Required work
Which lines run from the line with "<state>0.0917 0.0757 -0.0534" through the line with "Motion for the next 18" in the entries below? Print them exactly, both ends included, and nothing more.

##### Records shown

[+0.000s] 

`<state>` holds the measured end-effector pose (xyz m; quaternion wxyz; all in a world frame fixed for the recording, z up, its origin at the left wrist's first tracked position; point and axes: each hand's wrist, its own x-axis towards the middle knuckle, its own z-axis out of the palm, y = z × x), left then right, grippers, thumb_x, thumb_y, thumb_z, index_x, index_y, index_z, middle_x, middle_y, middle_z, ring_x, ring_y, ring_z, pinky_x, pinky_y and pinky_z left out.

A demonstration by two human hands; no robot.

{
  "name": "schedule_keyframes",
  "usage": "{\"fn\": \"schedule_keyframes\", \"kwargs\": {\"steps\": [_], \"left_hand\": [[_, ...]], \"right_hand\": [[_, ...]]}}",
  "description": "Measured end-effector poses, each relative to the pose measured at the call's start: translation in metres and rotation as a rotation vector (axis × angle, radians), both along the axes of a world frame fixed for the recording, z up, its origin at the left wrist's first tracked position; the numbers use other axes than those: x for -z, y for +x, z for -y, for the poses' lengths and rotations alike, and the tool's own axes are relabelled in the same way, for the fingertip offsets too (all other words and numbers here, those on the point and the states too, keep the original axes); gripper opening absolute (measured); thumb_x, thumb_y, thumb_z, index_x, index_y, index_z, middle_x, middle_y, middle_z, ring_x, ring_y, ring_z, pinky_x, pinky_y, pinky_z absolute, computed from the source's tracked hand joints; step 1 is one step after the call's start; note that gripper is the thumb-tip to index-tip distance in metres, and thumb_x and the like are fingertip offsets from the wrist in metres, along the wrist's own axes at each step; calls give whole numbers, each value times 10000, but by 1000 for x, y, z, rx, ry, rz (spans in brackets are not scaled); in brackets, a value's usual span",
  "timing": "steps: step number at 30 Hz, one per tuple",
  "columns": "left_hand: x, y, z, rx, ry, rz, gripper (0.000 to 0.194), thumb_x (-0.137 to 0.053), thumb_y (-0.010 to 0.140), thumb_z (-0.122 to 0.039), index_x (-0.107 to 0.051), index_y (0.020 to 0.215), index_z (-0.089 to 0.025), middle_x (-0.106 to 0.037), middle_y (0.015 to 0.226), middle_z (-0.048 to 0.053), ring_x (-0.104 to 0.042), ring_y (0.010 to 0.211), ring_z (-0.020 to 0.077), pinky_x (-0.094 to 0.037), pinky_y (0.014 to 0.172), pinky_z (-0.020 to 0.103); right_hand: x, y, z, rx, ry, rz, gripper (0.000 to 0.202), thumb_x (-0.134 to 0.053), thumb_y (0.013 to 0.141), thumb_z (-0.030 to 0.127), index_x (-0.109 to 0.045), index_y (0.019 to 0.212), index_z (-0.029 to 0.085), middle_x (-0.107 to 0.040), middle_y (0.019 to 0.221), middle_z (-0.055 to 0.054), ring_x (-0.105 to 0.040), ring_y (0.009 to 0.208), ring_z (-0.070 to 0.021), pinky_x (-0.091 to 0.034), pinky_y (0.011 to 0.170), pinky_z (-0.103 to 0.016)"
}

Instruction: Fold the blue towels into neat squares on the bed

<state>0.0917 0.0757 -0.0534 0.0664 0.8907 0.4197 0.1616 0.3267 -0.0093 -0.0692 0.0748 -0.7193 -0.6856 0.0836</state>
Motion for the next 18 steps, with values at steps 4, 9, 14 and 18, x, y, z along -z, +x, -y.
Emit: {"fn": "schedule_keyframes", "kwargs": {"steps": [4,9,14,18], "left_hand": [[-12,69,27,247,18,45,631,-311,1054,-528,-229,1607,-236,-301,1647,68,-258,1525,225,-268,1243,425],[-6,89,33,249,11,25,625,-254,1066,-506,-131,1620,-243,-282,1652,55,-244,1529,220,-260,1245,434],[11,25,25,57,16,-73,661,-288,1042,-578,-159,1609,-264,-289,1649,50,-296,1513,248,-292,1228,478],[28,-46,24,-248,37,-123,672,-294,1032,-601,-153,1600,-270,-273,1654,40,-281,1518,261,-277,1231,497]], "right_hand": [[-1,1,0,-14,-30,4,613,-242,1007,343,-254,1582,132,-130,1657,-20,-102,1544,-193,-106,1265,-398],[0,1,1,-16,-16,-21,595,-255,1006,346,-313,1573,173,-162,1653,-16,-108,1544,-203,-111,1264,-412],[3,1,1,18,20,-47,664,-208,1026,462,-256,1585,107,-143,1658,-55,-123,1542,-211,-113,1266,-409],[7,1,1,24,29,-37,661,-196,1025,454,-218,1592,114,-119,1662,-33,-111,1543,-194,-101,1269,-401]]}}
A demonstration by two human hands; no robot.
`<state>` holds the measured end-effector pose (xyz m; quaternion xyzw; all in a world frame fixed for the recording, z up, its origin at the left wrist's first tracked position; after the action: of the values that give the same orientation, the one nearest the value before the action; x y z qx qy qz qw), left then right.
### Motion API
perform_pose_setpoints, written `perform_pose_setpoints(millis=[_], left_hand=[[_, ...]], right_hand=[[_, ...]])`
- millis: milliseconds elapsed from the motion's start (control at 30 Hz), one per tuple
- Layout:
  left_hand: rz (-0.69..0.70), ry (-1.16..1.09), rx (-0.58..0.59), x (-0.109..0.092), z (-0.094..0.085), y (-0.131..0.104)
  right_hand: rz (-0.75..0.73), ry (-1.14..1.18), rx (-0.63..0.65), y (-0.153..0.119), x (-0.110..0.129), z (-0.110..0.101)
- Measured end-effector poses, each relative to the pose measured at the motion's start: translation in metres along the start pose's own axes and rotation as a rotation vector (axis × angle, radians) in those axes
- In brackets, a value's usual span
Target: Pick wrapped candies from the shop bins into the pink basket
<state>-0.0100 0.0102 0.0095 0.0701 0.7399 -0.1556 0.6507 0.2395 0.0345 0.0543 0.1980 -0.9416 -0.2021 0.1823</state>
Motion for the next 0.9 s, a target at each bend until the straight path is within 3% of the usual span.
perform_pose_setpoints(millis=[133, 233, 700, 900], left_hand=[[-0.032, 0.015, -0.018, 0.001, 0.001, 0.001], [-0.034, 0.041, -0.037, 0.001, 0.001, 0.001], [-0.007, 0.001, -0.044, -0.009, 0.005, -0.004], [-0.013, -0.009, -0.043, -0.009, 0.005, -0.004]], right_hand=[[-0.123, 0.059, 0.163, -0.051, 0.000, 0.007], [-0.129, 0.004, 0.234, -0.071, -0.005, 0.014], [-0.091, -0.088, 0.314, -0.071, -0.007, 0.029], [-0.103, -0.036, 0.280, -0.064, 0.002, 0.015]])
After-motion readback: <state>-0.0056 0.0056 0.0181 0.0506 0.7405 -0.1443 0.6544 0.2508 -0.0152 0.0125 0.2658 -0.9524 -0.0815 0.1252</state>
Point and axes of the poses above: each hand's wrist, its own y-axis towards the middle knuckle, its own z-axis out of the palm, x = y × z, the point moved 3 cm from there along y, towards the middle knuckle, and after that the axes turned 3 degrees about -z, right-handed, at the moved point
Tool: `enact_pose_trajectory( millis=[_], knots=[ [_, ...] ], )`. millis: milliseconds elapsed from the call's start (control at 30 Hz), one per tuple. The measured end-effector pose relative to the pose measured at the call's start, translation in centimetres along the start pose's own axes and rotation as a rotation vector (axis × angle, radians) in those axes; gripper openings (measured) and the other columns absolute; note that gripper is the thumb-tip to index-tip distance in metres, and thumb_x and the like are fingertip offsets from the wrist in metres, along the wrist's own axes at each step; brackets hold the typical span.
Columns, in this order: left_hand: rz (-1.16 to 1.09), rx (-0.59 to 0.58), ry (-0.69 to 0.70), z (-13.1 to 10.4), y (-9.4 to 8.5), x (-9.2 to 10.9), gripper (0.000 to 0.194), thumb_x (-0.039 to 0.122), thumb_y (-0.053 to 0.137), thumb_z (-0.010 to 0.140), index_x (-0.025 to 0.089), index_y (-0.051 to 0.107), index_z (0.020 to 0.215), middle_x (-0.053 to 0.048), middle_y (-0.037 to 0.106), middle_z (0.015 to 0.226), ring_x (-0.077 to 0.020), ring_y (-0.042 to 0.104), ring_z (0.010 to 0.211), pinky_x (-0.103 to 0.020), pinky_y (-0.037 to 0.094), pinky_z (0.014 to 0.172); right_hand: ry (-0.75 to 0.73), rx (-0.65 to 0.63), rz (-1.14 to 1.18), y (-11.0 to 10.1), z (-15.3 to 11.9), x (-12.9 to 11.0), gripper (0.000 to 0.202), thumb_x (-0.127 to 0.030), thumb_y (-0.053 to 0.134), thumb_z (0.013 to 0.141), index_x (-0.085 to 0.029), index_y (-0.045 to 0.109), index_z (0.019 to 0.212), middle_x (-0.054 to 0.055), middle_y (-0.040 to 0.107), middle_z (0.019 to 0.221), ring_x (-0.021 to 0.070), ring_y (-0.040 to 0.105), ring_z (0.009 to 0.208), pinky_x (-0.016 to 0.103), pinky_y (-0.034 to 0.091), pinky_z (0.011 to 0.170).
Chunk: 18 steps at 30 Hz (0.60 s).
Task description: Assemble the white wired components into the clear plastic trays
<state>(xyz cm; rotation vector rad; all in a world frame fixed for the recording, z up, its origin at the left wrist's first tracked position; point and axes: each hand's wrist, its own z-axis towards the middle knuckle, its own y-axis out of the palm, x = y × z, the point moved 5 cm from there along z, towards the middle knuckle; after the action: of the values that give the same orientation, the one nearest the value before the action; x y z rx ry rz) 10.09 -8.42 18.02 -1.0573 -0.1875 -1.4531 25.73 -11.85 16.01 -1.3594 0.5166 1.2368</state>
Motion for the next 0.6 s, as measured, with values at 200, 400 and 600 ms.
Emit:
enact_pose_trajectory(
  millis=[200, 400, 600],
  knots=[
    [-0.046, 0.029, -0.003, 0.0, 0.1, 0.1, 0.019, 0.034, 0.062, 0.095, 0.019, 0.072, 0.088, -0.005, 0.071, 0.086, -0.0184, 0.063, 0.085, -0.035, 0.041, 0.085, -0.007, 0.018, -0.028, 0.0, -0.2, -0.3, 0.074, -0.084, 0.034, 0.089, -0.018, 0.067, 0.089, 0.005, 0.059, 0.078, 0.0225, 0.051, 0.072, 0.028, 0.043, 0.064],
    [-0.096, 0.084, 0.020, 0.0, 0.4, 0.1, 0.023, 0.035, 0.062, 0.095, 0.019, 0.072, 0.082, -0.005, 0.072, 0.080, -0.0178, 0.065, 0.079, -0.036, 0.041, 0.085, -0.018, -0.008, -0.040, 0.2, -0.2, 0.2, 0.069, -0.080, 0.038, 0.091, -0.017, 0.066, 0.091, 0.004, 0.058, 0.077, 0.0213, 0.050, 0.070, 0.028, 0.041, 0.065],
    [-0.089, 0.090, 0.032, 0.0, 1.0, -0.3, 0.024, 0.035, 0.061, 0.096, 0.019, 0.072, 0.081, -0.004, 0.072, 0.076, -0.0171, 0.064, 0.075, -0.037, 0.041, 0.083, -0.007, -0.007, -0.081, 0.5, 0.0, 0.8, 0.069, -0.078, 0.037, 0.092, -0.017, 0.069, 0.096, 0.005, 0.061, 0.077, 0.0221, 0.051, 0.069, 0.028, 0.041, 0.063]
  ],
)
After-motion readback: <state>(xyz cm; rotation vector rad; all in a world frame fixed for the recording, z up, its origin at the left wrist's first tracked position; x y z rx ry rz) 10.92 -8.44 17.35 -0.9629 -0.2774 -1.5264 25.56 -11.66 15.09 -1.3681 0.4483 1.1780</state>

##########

Answer space
<state>0.0917 0.0757 -0.0534 0.0664 0.8907 0.4197 0.1616 0.3267 -0.0093 -0.0692 0.0748 -0.7193 -0.6856 0.0836</state>
Motion for the next 18 steps, with values at steps 4, 9, 14 and 18, x, y, z along -z, +x, -y.

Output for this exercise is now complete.